Table 11 Comparison of detection and classification results between proposed work and related studies on INbreast with YOLO

Table 12 Comparison of detection and classification results between proposed work and related studies on CDD-CESM

6 Conclusion

Vision transformers are considerably revolutionizing computer vision tasks, especially image classification. Utilizing the power of transformers in medical image interpretation can help in enhancing the performance of CAD systems. This work proposed a novel framework for mass detection and classification based on integrating the YOLOV4 with the basic architecture of the vision transformer (ViT).

CESM images are a relatively new type of mammographic images that need more investigation in the direction of developing CAD systems that can utilize the morphological features of these images. Accordingly, this work introduces the first automated CAD system for mass detection and classification in CESM images. Furthermore, the model also was evaluated on FFDM images. The INbreast and the newly introduced CDD-CESM datasets were used in the experiments. The conducted experiments showed that the CESM images could improve the CAD system's performance at both detection and classification levels, as they showed better results than FFDM images. The proposed model achieved detection accuracy of 98.96% and 81.52%; moreover, it achieved a classification accuracy of 95.65% and 97.61% for INbreast and CESM, respectively.

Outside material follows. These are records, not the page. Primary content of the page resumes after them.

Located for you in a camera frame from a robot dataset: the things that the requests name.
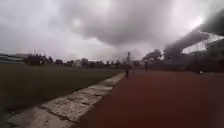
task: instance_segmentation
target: red running track
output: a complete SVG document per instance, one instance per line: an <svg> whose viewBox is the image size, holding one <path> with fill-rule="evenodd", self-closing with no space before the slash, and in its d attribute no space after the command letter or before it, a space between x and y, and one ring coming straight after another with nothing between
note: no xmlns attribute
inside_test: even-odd
<svg viewBox="0 0 224 128"><path fill-rule="evenodd" d="M224 128L223 76L134 71L79 127Z"/></svg>

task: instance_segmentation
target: stadium roof
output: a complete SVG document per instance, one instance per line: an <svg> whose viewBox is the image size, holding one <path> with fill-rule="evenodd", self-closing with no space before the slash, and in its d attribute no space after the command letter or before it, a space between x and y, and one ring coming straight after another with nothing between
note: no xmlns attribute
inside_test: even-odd
<svg viewBox="0 0 224 128"><path fill-rule="evenodd" d="M194 30L184 36L183 38L177 40L174 44L166 47L164 49L164 52L169 51L182 51L184 48L189 47L191 45L194 45L200 41L206 40L209 38L208 34L198 32L197 30Z"/></svg>
<svg viewBox="0 0 224 128"><path fill-rule="evenodd" d="M224 36L224 10L210 17L210 19L200 27L200 30Z"/></svg>

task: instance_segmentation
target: sky
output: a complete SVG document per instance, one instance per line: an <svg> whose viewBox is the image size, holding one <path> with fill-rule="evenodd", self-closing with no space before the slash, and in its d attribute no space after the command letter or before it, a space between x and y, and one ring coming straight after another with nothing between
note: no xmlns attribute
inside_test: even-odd
<svg viewBox="0 0 224 128"><path fill-rule="evenodd" d="M222 0L0 0L0 52L140 59L224 7Z"/></svg>

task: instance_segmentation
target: grass field
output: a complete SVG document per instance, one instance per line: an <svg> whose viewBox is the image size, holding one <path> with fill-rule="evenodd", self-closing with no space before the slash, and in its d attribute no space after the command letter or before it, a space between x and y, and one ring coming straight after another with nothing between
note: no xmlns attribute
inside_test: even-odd
<svg viewBox="0 0 224 128"><path fill-rule="evenodd" d="M30 107L112 77L121 70L0 65L0 109Z"/></svg>

The experiments also showed that the image size affected the detection results specifically for the CDD-CESM dataset as the image size of 640 enhanced the mAP for DM images by 3.4% and 9.8% for CE images compared to the image size of 416.

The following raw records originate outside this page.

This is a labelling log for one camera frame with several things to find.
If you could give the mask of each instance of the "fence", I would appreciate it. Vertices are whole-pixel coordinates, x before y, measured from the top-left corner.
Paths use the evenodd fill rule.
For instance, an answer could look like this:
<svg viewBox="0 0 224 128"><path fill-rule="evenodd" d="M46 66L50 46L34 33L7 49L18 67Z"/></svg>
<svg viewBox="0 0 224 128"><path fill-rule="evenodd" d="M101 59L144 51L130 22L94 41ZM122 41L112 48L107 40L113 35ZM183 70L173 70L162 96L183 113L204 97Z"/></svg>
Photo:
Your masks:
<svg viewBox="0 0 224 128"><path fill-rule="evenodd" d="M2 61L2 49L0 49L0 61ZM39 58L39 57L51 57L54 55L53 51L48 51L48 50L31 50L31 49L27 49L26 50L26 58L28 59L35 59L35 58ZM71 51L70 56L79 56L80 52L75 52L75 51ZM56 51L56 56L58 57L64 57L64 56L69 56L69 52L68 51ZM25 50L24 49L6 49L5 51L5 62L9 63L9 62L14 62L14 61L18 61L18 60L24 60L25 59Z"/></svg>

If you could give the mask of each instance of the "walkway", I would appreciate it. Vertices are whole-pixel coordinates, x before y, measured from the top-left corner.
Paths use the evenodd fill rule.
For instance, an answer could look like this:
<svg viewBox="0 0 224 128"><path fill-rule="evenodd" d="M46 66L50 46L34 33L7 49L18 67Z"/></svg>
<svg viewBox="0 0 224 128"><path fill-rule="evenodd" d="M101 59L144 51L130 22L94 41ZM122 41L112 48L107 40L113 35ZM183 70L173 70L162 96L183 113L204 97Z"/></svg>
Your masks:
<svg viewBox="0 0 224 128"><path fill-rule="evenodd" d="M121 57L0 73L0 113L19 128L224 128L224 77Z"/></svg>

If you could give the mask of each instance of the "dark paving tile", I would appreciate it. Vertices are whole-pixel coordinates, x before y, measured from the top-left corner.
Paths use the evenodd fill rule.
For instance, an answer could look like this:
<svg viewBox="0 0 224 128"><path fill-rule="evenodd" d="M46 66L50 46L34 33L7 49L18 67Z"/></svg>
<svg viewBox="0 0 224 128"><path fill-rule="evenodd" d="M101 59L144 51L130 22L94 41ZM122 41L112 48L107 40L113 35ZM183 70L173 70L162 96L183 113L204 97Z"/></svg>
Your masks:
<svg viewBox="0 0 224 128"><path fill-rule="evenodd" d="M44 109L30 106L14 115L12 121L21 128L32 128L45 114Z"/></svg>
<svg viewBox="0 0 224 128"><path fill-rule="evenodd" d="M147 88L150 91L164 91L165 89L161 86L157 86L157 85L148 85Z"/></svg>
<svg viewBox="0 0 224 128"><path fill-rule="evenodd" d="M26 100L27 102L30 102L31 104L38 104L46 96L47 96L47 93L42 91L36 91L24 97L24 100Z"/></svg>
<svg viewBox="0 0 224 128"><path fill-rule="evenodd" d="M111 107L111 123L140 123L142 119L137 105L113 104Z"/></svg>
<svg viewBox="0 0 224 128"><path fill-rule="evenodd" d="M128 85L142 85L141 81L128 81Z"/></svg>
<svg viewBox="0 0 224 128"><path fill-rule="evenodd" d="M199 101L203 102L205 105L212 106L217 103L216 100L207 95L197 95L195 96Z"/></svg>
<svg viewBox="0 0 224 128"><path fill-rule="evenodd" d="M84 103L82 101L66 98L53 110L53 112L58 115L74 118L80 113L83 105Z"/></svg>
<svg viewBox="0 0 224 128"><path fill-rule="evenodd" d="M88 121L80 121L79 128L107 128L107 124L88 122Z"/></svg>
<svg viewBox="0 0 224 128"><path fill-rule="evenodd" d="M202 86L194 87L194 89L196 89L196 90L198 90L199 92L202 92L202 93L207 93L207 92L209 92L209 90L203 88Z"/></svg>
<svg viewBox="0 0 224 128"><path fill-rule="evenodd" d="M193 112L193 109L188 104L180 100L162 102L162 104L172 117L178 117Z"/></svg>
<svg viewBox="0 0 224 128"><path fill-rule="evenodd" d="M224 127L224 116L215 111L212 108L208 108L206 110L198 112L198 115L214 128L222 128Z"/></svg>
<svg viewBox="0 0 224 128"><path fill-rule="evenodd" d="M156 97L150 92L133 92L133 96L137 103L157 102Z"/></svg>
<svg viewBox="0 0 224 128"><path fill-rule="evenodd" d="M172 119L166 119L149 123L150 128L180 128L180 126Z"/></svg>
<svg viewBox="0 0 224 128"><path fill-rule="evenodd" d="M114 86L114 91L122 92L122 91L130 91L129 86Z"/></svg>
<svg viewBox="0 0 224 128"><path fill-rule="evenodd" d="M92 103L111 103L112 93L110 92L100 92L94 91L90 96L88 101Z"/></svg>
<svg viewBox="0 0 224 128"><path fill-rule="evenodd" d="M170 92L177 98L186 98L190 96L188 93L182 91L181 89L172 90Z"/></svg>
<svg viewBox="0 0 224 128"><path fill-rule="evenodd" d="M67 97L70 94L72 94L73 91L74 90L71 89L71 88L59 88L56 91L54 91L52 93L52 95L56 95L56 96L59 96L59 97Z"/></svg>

The proposed model utilized the potential of the vision transformers with mammographic images in classifying the masses detected using YOLOv4. Integrating the ViT architecture into our model has not only boosted its performance, but also revealed its potential in learning global and semantic features, crucial for the task at hand. ViT transformer showed very promising results compared to the other experimented models; it shows the best AUC score for INbreast and CDD-CESM datasets. Vit achieved AUC scores of 88%, 90%, 70%, and F1-score of 97.43%, 98.66%, 87.39% for INbreast, CE-CESM, and DM-CESM, respectively.

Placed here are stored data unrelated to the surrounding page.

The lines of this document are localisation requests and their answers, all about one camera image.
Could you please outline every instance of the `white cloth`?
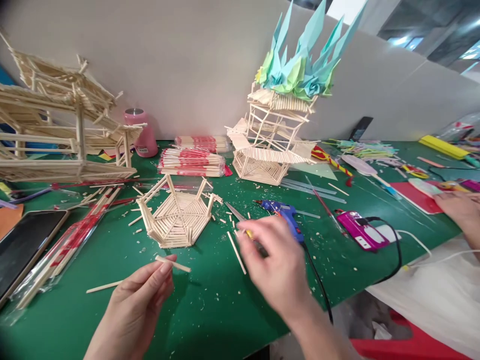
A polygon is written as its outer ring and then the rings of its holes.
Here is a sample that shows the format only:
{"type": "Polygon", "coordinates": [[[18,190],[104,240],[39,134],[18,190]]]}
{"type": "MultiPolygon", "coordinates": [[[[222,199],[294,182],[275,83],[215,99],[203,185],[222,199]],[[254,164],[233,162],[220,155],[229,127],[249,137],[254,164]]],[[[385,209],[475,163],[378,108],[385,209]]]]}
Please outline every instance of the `white cloth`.
{"type": "MultiPolygon", "coordinates": [[[[461,236],[416,265],[470,250],[461,236]]],[[[480,360],[480,262],[473,253],[430,266],[401,269],[366,289],[437,341],[480,360]]]]}

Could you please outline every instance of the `red paper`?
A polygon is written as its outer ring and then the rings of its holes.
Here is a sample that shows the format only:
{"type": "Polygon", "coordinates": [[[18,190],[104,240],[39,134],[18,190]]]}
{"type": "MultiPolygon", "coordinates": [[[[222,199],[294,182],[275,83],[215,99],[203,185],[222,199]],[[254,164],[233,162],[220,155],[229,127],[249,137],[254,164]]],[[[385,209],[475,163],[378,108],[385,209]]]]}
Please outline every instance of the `red paper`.
{"type": "MultiPolygon", "coordinates": [[[[436,185],[436,181],[428,181],[432,185],[436,185]]],[[[410,203],[429,215],[442,214],[443,210],[437,205],[435,200],[418,191],[409,182],[392,182],[391,187],[399,192],[410,203]]]]}

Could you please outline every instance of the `right hand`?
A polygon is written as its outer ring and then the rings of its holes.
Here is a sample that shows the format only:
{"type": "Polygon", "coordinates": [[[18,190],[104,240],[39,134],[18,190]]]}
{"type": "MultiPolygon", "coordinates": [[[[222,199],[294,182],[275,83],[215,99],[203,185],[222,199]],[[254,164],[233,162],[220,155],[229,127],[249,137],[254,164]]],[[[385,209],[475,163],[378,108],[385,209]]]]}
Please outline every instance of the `right hand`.
{"type": "Polygon", "coordinates": [[[270,306],[284,319],[295,317],[312,299],[302,247],[290,234],[287,222],[279,216],[239,222],[239,229],[250,230],[268,253],[262,258],[247,234],[237,233],[240,251],[252,282],[270,306]]]}
{"type": "Polygon", "coordinates": [[[480,218],[479,197],[476,194],[451,191],[434,195],[433,199],[443,212],[460,227],[464,223],[476,222],[480,218]]]}

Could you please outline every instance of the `phone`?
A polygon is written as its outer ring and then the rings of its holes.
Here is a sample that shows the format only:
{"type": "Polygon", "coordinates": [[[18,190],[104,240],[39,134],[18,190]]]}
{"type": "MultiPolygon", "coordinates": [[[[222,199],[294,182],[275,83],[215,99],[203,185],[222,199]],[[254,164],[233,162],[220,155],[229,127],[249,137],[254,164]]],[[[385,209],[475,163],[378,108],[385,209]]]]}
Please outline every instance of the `phone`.
{"type": "Polygon", "coordinates": [[[0,309],[69,215],[68,210],[29,211],[0,241],[0,309]]]}

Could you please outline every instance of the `pink water bottle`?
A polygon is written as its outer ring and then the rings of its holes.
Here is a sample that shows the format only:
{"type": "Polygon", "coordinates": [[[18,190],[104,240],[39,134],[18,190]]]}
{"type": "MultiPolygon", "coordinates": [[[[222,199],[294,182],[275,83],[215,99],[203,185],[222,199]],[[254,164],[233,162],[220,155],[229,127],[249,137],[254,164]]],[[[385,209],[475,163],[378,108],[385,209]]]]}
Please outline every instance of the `pink water bottle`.
{"type": "Polygon", "coordinates": [[[140,108],[129,108],[125,110],[124,118],[127,125],[144,124],[147,125],[143,128],[138,139],[133,143],[136,153],[142,158],[151,158],[157,155],[159,148],[155,141],[154,131],[149,124],[148,114],[140,108]]]}

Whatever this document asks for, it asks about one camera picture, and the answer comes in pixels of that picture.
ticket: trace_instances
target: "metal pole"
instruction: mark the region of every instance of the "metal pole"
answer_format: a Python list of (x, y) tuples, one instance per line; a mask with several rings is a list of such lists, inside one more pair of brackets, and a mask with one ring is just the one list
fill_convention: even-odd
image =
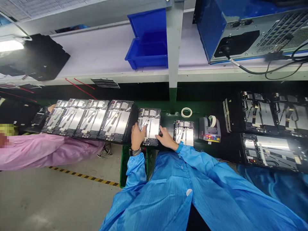
[(175, 113), (184, 1), (166, 9), (170, 113)]

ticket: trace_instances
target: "ceiling light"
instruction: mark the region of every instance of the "ceiling light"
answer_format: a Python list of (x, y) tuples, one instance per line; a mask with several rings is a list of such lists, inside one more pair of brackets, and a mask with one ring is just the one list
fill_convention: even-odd
[(0, 41), (0, 52), (23, 49), (23, 44), (16, 40)]

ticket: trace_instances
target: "hand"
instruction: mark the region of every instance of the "hand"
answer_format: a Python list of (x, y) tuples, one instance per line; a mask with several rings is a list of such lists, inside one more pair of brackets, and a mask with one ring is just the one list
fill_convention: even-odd
[(8, 138), (0, 132), (0, 148), (4, 148), (6, 145), (9, 145)]
[(162, 134), (163, 136), (155, 135), (156, 139), (158, 139), (165, 147), (171, 148), (173, 151), (176, 151), (179, 145), (170, 136), (167, 131), (167, 128), (163, 128), (162, 126), (160, 126), (160, 134)]
[(135, 123), (135, 125), (133, 125), (132, 127), (132, 150), (136, 151), (140, 148), (140, 145), (142, 143), (142, 141), (144, 140), (145, 137), (145, 131), (146, 131), (147, 127), (144, 125), (142, 130), (140, 131), (138, 128), (138, 124)]

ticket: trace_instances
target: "gray floor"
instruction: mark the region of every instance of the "gray floor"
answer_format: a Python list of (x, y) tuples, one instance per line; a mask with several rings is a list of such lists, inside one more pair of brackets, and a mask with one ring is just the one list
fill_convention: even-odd
[[(121, 150), (61, 168), (119, 183)], [(121, 190), (48, 168), (0, 172), (0, 182), (0, 231), (97, 231)]]

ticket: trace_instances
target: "blue plastic bin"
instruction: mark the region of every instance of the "blue plastic bin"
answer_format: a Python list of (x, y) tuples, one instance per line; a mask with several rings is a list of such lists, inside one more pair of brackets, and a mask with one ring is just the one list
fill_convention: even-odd
[(136, 70), (139, 67), (168, 68), (166, 9), (127, 16), (135, 34), (125, 60)]

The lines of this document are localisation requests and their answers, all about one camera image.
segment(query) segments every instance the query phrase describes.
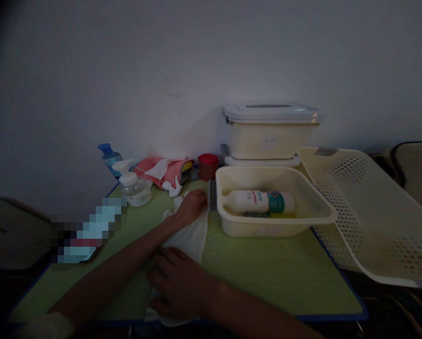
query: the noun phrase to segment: clear plastic bottle
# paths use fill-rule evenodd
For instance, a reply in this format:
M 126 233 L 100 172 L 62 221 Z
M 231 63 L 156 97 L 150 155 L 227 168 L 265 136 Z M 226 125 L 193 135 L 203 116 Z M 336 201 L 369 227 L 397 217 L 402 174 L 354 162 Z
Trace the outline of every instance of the clear plastic bottle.
M 120 172 L 115 171 L 112 168 L 112 165 L 116 163 L 117 161 L 123 160 L 123 158 L 121 157 L 121 154 L 118 152 L 114 152 L 111 148 L 111 144 L 100 144 L 98 148 L 104 153 L 103 155 L 104 164 L 107 166 L 109 171 L 111 171 L 113 176 L 118 180 L 121 174 Z
M 139 178 L 134 172 L 129 172 L 133 159 L 122 160 L 114 163 L 112 168 L 121 173 L 121 195 L 127 199 L 129 205 L 140 207 L 151 200 L 151 189 L 146 180 Z

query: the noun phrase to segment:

7 Advantages, limitations, and future work

Based on the conducted experiments, transformers showed better results than the CNN-based models; the transformers showed great capability at learning the global features along with the semantic features, especially with the existence of the attention mechanism that can help the model to learn which features to pay attention to at the classification task. Moreover, these experiments showed the efficacy of CESM images in developing breast cancer CAD systems.

However, some limitations need to be considered in future work; the available datasets suffer from the imbalance class problem even with using augmentation techniques as they did not provide natural transformations. Furthermore, the size of the publicly available datasets is relatively small. Moreover, the proposed model's computational time can be considered another limitation that can be enhanced in the future regarding the performance of the recent versions of YOLO.

Based on the results, this work can be extended in different directions; CESM images can be used along with FDDM for introducing a multimodal CAD system that can utilize both of these types to improve the performance of the CAD systems for breast cancer diagnosis. Also, the newly introduced YOLO models configurations need more investigations, especially with the significant improvement in the computational time and performance, so this work can be extended to investigate the potential of using these models on medical images, especially with the benefit of the ability to use them for detection or segmentation.